Jin Hong YOU, GeMai CHEN, Min CHEN, Xue Lei JIANG(4)
应用数学学报(英文版). 2003, 19(3): 363-370.
Consider the partly linear regression model y_i = x'_iβ + g(t_i) + ε_i, 1 ≤ i ≤ n, where y_i's are responses, x_i = (x_i1,x_i2,…,x_ip)' and t_i ∈ Τ are known and nonrandom design Τ is a compact set in the real line R, β = (β_1, …, β_p)' is an unknown parameter vector, g(·) is an unknown function and {ε_i} is a linear process, i.e., ε_i = ∑ from j = 0 to ∞ of ψ_je_i-j, ψ_0 = 1, ∑ from j = 0 to ∞ of |ψ_j| < ∞, where e_j are i.i.d. random variables with zero mean and variance σ_e~2. Drawing upon B-spline estimation of g(·) and least squares estimation of β, we construct estimators of the autocovariances of {ε_i}. The uniform strong convergence rate of these estimators to their true values is then established.
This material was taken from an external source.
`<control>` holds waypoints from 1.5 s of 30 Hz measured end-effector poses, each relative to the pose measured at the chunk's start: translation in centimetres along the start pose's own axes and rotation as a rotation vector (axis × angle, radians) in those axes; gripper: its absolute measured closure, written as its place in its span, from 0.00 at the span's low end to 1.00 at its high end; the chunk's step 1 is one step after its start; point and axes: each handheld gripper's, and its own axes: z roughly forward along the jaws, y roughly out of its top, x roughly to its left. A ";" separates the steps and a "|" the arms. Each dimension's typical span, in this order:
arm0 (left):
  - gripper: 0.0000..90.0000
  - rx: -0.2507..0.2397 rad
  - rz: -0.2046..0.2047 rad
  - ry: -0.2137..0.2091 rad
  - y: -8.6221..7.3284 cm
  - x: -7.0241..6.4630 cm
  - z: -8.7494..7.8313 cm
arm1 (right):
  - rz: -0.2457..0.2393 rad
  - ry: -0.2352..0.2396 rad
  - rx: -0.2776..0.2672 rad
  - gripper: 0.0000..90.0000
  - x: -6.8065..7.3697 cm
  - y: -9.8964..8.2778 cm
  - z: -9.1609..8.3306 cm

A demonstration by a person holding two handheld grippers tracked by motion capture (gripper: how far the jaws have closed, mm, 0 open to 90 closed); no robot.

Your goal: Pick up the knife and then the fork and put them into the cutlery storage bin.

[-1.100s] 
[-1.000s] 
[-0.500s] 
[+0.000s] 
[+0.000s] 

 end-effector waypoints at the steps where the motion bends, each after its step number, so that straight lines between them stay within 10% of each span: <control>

These results not only are a compensation for those of [23], but also have some application in modeling error structure. When the errors {ε_i} are an ARMA process, out result can be used to develop a consistent procedure for determining the order of the ARMA process and identifying the non-zero coefficients of the process. Moreover, our result can be used to construct the asymptotically efficient estimators for parameters in the ARMA error process.